● Activity:
Could you reproduce the lines below from the one with "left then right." through the one with "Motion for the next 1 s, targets"? Keep both ends and add nothing.
=======
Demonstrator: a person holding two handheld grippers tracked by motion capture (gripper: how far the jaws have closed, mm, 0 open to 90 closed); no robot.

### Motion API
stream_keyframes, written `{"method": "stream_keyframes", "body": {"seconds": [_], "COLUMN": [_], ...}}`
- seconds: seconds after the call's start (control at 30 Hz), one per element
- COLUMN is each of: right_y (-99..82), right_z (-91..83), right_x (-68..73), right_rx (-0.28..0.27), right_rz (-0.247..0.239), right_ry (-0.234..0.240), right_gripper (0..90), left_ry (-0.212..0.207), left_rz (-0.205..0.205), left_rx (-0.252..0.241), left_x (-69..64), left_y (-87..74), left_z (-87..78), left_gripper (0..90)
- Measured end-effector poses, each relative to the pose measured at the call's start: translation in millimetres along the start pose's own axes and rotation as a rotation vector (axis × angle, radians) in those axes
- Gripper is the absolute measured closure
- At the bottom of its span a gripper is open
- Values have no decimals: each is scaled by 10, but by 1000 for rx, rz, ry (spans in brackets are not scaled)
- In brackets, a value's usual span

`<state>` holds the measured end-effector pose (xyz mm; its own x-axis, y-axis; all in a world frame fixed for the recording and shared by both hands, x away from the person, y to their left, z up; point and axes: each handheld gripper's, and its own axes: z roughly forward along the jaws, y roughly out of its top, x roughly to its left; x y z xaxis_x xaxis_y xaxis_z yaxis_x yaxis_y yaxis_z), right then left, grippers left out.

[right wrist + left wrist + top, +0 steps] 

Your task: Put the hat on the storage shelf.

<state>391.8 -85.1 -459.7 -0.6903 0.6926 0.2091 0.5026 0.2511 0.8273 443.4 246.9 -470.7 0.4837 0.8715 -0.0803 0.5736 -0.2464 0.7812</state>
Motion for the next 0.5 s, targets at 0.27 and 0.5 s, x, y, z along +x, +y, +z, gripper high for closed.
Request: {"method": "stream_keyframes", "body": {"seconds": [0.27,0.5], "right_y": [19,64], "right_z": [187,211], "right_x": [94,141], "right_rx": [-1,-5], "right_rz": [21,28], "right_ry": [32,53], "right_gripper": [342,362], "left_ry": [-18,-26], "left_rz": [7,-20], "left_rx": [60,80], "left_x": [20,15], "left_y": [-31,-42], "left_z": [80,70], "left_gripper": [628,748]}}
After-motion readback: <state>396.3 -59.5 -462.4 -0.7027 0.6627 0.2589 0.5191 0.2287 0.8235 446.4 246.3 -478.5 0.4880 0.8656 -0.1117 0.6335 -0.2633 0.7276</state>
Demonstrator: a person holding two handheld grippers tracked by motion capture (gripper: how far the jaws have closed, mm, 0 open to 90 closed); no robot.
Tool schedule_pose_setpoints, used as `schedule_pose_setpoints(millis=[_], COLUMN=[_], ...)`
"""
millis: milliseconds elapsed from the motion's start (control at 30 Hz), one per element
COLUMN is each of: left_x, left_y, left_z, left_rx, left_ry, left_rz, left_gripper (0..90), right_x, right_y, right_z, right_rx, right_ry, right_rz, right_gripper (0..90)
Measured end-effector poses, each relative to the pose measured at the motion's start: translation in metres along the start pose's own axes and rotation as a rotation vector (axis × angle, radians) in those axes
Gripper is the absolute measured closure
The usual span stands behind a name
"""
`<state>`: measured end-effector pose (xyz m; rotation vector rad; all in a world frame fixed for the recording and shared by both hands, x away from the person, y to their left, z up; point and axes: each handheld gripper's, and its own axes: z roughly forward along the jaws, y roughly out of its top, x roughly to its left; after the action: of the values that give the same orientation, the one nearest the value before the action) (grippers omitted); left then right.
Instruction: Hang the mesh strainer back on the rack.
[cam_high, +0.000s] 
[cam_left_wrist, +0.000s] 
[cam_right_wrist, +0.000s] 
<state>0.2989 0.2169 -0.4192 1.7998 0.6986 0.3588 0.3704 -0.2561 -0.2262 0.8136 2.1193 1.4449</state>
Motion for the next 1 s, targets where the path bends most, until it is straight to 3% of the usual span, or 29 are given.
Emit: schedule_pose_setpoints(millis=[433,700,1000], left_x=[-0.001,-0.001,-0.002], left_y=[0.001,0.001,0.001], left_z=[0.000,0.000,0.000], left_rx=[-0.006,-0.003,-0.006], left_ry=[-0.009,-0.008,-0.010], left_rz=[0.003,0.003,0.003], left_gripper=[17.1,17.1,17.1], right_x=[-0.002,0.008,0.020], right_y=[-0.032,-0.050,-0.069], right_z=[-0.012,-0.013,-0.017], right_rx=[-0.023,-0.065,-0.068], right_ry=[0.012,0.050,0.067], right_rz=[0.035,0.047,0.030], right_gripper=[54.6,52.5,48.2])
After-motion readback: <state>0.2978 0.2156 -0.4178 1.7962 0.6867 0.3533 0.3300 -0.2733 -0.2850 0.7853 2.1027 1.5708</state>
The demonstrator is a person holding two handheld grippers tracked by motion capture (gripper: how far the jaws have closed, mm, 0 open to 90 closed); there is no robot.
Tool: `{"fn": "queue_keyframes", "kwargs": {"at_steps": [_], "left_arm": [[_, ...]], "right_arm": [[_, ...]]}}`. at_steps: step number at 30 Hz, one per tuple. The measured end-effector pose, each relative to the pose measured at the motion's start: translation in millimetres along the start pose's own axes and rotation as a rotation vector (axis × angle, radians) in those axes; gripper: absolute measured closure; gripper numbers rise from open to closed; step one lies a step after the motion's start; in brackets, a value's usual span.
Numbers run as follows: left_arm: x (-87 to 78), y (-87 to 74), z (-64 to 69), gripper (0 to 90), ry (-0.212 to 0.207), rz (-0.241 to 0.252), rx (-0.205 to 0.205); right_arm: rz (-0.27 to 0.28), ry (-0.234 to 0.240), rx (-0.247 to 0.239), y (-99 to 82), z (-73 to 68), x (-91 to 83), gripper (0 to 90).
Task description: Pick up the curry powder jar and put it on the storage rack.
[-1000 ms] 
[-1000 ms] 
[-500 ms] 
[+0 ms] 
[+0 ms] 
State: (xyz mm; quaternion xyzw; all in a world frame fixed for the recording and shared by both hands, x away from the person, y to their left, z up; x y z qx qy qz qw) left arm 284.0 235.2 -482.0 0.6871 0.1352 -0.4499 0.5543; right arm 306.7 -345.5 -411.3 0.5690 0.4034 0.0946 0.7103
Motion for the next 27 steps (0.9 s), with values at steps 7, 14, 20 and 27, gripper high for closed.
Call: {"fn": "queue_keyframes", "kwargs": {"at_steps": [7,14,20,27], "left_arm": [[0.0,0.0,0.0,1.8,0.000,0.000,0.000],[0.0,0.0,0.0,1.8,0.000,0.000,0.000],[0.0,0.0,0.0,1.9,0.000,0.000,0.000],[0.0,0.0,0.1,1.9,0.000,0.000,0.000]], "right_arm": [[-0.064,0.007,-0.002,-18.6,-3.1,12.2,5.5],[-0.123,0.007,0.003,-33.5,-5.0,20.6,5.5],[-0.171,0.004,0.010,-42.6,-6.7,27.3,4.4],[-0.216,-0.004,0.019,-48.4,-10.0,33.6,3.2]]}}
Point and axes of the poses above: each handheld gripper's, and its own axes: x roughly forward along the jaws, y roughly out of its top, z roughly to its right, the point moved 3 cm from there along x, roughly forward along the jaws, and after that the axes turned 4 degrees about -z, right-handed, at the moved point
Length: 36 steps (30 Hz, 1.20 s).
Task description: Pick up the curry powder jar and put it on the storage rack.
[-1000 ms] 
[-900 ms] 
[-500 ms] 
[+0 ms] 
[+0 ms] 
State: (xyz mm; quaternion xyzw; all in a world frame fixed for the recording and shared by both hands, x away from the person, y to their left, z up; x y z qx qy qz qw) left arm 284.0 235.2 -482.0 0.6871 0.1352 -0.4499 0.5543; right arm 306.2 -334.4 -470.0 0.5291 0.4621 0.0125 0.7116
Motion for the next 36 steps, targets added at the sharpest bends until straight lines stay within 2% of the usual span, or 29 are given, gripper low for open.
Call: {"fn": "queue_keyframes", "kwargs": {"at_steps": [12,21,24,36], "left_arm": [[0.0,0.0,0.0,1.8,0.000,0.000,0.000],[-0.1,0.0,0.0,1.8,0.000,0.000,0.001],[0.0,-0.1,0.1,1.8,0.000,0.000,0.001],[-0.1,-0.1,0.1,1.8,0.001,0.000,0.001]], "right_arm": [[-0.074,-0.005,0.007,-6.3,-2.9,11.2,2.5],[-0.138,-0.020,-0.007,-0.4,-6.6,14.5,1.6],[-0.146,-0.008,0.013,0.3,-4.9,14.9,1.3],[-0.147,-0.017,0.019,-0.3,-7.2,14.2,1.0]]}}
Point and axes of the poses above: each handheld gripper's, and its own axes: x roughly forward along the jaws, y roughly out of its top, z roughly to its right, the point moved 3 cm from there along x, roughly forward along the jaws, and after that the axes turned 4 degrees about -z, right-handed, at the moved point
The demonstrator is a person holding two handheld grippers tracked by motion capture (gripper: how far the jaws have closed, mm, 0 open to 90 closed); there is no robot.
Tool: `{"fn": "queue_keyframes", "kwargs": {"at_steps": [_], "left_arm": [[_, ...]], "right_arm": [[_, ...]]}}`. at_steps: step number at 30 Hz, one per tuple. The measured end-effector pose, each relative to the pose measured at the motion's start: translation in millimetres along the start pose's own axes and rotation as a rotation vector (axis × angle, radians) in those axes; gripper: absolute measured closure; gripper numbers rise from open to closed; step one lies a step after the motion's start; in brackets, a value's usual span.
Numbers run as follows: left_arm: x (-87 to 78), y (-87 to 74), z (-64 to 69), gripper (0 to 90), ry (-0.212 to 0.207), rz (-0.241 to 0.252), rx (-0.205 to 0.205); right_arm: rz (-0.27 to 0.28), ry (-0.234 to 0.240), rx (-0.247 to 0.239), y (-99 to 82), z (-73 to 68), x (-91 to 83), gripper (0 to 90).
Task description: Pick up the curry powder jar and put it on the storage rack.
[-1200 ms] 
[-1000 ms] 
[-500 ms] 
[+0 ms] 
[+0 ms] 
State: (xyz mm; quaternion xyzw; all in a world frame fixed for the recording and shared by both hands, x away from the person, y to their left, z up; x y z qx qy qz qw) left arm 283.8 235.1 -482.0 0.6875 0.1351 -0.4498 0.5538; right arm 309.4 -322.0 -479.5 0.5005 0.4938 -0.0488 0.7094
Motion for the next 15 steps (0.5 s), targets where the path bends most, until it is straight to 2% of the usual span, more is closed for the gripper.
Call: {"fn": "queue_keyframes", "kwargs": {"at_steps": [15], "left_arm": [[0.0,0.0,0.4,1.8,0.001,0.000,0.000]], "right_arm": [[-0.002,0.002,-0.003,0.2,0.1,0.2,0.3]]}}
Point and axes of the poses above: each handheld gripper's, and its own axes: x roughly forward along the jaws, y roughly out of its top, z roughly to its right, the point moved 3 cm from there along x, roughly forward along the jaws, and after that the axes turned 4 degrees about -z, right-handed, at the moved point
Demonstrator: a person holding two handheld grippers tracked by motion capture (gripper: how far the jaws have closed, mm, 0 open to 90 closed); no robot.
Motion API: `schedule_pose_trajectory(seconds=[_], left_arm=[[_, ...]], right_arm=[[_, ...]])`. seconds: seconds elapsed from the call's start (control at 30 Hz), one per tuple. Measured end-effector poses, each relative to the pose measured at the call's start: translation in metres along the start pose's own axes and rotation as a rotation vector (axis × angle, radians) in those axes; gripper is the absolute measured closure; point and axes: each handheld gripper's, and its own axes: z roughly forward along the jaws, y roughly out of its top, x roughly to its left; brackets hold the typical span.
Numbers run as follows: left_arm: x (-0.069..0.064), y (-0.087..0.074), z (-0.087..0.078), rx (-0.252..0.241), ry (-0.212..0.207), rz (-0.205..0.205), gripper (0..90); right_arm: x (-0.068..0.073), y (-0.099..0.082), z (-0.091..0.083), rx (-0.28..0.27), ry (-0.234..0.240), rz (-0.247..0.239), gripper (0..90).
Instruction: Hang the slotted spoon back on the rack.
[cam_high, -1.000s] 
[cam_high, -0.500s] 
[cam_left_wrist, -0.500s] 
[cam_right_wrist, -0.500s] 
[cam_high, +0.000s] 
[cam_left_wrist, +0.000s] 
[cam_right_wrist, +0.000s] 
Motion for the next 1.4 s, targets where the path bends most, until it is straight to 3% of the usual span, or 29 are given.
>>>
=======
● Response to the task:
`<state>`: measured end-effector pose (xyz m; rotation vector rad; all in a world frame fixed for the recording and shared by both hands, x away from the person, y to their left, z up; point and axes: each handheld gripper's, and its own axes: z roughly forward along the jaws, y roughly out of its top, x roughly to its left; after the action: of the values that give the same orientation, the one nearest the value before the action) (grippers omitted); left then right.
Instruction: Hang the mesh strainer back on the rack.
[cam_high, +0.000s] 
[cam_left_wrist, +0.000s] 
[cam_right_wrist, +0.000s] 
<state>0.2989 0.2169 -0.4192 1.7998 0.6986 0.3588 0.3704 -0.2561 -0.2262 0.8136 2.1193 1.4449</state>
Motion for the next 1 s, targets where the path bends most, until it is straight to 3% of the usual span, or 29 are given.

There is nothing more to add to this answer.